Roberts died Tuesday due to complications from breast cancer, according to a family statement.
A bestselling author and Emmy Award winner, Roberts was one of NPR’s most recognizable voices and is considered one of a handful of pioneering female journalists — along with Nina Totenberg, Linda Wertheimer and Susan Stamberg — who helped shape the public broadcaster’s sound and culture at a time when few women held prominent roles in journalism.
Having so many female voices at a national broadcaster was nothing short of revolutionary in the 1970s, NPR national political correspondent Mara Liasson recalled in an interview with The Daily Princetonian earlier this year.

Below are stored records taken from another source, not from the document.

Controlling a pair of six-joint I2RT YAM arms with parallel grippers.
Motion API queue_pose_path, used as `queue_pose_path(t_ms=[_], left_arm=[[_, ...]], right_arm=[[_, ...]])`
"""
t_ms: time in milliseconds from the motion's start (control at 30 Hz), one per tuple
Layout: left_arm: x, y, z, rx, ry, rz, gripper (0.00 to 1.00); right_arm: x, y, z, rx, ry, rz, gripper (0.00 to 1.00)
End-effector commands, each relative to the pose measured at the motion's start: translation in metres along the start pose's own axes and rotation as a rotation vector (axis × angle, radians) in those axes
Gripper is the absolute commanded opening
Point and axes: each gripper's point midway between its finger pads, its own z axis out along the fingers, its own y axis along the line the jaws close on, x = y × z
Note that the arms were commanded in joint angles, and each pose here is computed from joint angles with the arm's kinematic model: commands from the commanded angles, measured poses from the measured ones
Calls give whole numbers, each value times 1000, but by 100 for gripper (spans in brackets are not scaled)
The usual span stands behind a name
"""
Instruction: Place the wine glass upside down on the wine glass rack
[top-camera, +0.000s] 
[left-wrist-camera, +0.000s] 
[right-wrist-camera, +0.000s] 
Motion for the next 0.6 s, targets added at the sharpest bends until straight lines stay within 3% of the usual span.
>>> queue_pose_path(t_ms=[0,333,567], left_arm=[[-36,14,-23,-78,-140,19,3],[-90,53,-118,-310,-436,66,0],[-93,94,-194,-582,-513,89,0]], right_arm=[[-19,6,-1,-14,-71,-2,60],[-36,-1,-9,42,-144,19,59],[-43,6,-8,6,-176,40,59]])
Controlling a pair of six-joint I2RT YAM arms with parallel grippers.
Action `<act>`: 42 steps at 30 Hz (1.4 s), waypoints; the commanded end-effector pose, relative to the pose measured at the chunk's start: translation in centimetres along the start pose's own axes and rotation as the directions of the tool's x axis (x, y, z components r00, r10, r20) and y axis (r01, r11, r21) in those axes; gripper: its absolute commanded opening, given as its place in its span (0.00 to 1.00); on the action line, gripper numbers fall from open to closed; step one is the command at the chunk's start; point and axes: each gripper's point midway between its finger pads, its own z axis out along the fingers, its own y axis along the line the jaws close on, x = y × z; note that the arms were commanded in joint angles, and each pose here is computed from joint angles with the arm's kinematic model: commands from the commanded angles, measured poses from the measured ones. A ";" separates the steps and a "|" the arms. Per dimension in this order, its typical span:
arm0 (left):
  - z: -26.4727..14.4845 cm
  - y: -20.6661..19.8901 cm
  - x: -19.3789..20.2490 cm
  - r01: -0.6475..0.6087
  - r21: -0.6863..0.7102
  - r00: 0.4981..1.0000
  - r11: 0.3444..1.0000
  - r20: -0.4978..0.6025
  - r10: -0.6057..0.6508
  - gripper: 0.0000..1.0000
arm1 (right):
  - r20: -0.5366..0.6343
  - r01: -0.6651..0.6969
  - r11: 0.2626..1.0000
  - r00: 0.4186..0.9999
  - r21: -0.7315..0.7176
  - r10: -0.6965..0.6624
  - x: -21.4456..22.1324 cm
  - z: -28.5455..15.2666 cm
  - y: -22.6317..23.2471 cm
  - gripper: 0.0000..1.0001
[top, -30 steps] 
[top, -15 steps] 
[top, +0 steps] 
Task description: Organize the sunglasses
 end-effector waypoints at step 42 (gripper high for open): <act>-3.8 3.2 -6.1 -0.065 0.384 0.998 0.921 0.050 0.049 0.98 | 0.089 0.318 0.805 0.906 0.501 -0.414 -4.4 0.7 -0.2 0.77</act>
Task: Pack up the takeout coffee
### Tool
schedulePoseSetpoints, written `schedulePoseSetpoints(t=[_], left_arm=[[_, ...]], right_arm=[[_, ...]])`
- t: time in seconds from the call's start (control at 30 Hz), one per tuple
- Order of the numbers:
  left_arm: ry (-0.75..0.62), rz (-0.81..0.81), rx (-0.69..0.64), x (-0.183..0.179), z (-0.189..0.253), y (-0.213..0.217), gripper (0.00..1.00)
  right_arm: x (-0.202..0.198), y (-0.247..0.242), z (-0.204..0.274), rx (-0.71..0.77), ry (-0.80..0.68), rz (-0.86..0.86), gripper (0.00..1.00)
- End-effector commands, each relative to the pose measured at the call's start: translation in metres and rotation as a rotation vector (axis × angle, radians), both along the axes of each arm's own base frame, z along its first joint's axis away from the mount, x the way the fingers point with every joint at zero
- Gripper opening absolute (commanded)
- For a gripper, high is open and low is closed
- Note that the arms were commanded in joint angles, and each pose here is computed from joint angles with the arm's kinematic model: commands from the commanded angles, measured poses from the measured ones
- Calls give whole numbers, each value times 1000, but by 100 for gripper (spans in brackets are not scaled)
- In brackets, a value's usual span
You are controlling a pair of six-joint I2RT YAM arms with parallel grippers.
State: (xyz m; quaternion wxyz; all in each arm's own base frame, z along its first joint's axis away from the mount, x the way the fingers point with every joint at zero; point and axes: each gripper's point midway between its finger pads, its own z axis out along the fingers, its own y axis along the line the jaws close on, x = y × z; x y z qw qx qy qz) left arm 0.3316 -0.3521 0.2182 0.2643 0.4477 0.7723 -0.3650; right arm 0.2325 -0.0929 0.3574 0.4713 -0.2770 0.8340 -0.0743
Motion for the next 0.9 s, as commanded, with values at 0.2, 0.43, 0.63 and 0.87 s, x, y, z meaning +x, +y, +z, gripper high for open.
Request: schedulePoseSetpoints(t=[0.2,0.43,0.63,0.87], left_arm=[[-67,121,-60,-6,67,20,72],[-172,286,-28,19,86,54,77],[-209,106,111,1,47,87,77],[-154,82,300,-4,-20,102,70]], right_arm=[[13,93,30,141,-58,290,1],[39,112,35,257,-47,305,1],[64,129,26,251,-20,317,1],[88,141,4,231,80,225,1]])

“[W]e called them the Founding Mothers of NPR, or sometimes we called them the Fallopian Club,” she said.
Liasson said it wasn’t so much that NPR had a mission for gender equality, but that the network’s pay, which was well below the commercial networks of the day, resulted in “a lot of really great women who were in prominent positions there and who helped other women.”
By the time Roberts joined ABC News in 1988 — while retaining a part-time role as a political commentator at NPR that she maintained until her death — women were increasingly commonplace at broadcast networks and newspapers.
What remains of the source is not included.